• **What to produce**
Take the listing below and output it again exactly.

• **Given information**
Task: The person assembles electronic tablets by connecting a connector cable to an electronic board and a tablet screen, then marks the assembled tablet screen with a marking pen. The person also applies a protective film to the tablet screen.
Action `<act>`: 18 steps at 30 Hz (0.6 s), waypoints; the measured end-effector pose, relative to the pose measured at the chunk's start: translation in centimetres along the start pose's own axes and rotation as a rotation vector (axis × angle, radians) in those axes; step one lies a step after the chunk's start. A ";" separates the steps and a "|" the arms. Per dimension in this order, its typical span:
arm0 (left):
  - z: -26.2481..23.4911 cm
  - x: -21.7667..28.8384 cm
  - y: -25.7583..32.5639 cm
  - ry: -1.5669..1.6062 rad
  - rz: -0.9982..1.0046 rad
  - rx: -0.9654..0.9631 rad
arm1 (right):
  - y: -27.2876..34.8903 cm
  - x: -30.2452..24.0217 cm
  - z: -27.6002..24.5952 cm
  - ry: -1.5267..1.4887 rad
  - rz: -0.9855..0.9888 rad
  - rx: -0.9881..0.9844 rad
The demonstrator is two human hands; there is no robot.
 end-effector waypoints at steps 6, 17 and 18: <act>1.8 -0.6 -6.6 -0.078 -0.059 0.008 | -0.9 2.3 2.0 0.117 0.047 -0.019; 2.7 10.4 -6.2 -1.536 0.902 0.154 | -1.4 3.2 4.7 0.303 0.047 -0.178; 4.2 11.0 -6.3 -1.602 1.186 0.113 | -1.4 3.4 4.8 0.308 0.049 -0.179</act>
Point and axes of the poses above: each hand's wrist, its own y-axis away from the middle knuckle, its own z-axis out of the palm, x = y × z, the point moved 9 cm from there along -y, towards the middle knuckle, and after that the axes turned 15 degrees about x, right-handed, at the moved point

• **Solution to the exercise**
Task: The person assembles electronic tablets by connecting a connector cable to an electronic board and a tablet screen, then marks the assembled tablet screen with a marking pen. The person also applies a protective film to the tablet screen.
Action `<act>`: 18 steps at 30 Hz (0.6 s), waypoints; the measured end-effector pose, relative to the pose measured at the chunk's start: translation in centimetres along the start pose's own axes and rotation as a rotation vector (axis × angle, radians) in those axes; step one lies a step after the chunk's start. A ";" separates the steps and a "|" the arms. Per dimension in this order, its typical span:
arm0 (left):
  - z: -26.2481..23.4911 cm
  - x: -21.7667..28.8384 cm
  - y: -25.7583..32.5639 cm
  - ry: -1.5669..1.6062 rad
  - rz: -0.9982..1.0046 rad
  - rx: -0.9654..0.9631 rad
arm1 (right):
  - y: -27.2876..34.8903 cm
  - x: -30.2452..24.0217 cm
  - z: -27.6002..24.5952 cm
  - ry: -1.5267..1.4887 rad
  - rz: -0.9855..0.9888 rad
  - rx: -0.9881..0.9844 rad
The demonstrator is two human hands; there is no robot.
 end-effector waypoints at steps 6, 17 and 18: <act>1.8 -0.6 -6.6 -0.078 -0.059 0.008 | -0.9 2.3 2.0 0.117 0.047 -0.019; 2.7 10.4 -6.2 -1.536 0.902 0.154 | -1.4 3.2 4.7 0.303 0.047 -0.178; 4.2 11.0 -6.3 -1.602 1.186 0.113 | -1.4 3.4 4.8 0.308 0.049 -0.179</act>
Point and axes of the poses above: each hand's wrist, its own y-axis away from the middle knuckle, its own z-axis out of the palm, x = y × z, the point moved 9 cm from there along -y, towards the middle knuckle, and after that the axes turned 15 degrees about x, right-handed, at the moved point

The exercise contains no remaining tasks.